### YOUR GOAL
Pull every line from the records that has the word "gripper" in it.

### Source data
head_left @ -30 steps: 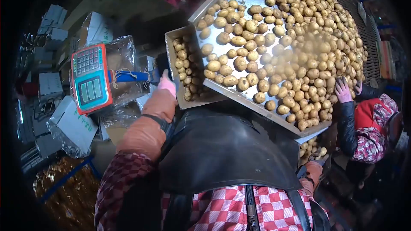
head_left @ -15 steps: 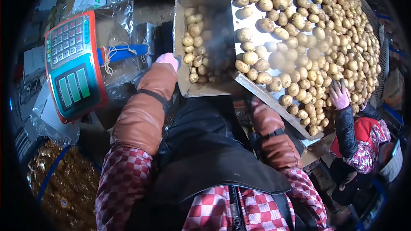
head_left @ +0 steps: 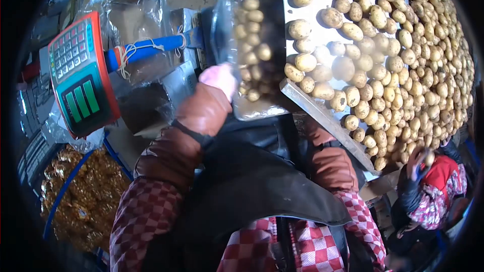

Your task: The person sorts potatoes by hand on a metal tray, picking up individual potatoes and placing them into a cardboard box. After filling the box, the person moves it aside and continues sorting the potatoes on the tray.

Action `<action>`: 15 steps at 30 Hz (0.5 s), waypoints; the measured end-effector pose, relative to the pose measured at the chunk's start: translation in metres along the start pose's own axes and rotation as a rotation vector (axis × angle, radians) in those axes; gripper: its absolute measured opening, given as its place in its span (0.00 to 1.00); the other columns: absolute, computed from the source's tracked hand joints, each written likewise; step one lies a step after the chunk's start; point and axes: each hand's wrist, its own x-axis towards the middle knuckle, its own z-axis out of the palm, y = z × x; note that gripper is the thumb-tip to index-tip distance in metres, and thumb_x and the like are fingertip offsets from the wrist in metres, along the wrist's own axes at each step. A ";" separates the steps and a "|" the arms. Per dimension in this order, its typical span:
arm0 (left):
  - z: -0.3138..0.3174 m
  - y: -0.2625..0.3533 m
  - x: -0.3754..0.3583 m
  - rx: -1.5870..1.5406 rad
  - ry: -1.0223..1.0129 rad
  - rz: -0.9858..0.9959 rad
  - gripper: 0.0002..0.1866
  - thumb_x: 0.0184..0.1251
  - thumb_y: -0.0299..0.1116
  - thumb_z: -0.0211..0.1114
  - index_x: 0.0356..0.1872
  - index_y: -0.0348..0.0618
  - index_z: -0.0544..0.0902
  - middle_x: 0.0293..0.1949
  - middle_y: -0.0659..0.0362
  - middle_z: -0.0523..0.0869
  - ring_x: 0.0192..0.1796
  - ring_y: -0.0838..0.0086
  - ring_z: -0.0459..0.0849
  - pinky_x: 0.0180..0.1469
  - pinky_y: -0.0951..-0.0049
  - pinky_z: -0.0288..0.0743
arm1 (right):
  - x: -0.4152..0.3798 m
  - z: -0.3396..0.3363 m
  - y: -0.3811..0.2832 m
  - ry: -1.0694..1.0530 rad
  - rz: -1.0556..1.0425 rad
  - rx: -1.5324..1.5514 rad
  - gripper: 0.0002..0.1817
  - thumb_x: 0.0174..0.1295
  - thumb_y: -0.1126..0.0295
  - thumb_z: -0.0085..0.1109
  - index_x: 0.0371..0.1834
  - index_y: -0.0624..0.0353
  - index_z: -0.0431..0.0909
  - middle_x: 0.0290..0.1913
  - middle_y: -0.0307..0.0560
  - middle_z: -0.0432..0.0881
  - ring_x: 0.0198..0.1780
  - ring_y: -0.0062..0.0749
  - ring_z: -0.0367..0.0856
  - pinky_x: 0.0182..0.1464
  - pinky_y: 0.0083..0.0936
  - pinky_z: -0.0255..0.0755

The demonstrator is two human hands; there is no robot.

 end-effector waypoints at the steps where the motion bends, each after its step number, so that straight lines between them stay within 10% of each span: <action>1: 0.024 -0.040 0.029 -0.106 -0.051 -0.089 0.15 0.66 0.35 0.55 0.45 0.45 0.88 0.41 0.44 0.89 0.50 0.50 0.88 0.56 0.53 0.79 | -0.013 -0.022 -0.011 0.085 -0.033 -0.130 0.16 0.73 0.66 0.52 0.60 0.58 0.75 0.62 0.52 0.76 0.65 0.40 0.76 0.61 0.37 0.77; 5: 0.021 -0.066 0.033 -0.103 -0.146 -0.256 0.19 0.67 0.37 0.57 0.55 0.42 0.83 0.54 0.47 0.86 0.58 0.53 0.84 0.61 0.53 0.74 | -0.051 -0.076 -0.047 0.226 -0.043 -0.314 0.16 0.73 0.66 0.52 0.60 0.58 0.75 0.62 0.52 0.77 0.64 0.40 0.77 0.60 0.37 0.77; 9: 0.014 -0.024 0.023 -0.051 0.811 0.262 0.25 0.59 0.35 0.65 0.60 0.47 0.77 0.65 0.50 0.74 0.71 0.52 0.67 0.72 0.49 0.57 | -0.063 -0.086 -0.068 0.290 -0.002 -0.434 0.16 0.73 0.65 0.53 0.59 0.58 0.76 0.61 0.52 0.78 0.64 0.40 0.77 0.60 0.37 0.77; 10: 0.009 -0.009 0.032 -0.056 0.834 0.409 0.24 0.59 0.38 0.71 0.57 0.42 0.79 0.53 0.45 0.82 0.59 0.48 0.78 0.63 0.51 0.71 | -0.065 -0.087 -0.068 0.312 0.021 -0.465 0.16 0.72 0.65 0.53 0.59 0.57 0.76 0.61 0.52 0.78 0.63 0.40 0.77 0.60 0.37 0.77; 14: 0.058 0.086 0.072 -0.314 0.107 0.264 0.22 0.70 0.33 0.58 0.63 0.40 0.76 0.68 0.47 0.75 0.63 0.51 0.79 0.66 0.58 0.73 | -0.020 -0.042 0.010 0.359 0.322 -0.655 0.16 0.72 0.64 0.53 0.59 0.57 0.76 0.60 0.51 0.78 0.63 0.40 0.78 0.59 0.37 0.77; 15: 0.127 0.100 0.113 -0.241 0.312 0.449 0.24 0.70 0.35 0.56 0.67 0.43 0.74 0.70 0.48 0.73 0.69 0.51 0.72 0.70 0.51 0.66 | -0.008 -0.025 0.046 0.372 0.436 -0.732 0.16 0.72 0.64 0.54 0.59 0.57 0.77 0.60 0.51 0.78 0.62 0.40 0.78 0.59 0.37 0.77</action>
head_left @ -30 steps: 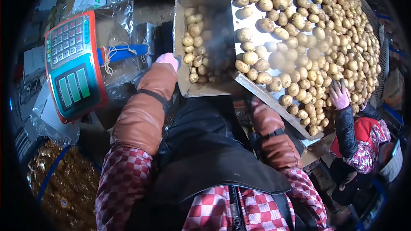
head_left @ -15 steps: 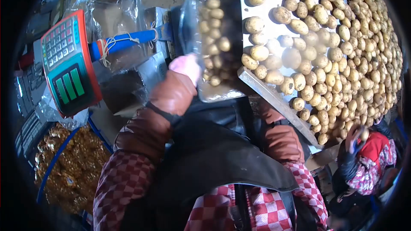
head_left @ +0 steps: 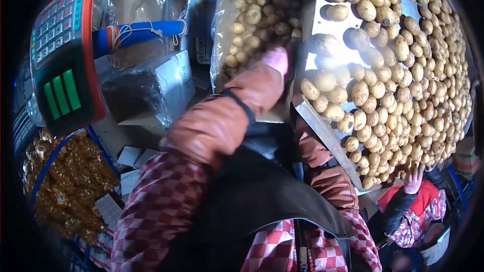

### ANSWER BOX
Action `<action>`: 15 steps at 30 Hz (0.5 s), waypoints; the measured end-effector pose, relative to the pose measured at the chunk's start: translation in metres along the start pose's own axes and rotation as a rotation vector (axis × angle, radians) in those axes; gripper: its absolute measured opening, given as its place in its span (0.00 to 1.00); the other columns: absolute, computed from the source's tracked hand joints, each written likewise; step one lies a step after the chunk's start; point and axes: each hand's wrist, its own x-axis towards the middle knuckle, its own z-axis out of the palm, y = z × x; note that gripper is the thumb-tip to index-tip distance in metres, and thumb_x and the like are fingertip offsets from the wrist in metres, along the wrist's own axes at each step. A ";" separates the steps and a "|" the arms. Per dimension in this order, its typical span:
  - gripper: 0.0002..0.1866
  - gripper: 0.0002..0.1817

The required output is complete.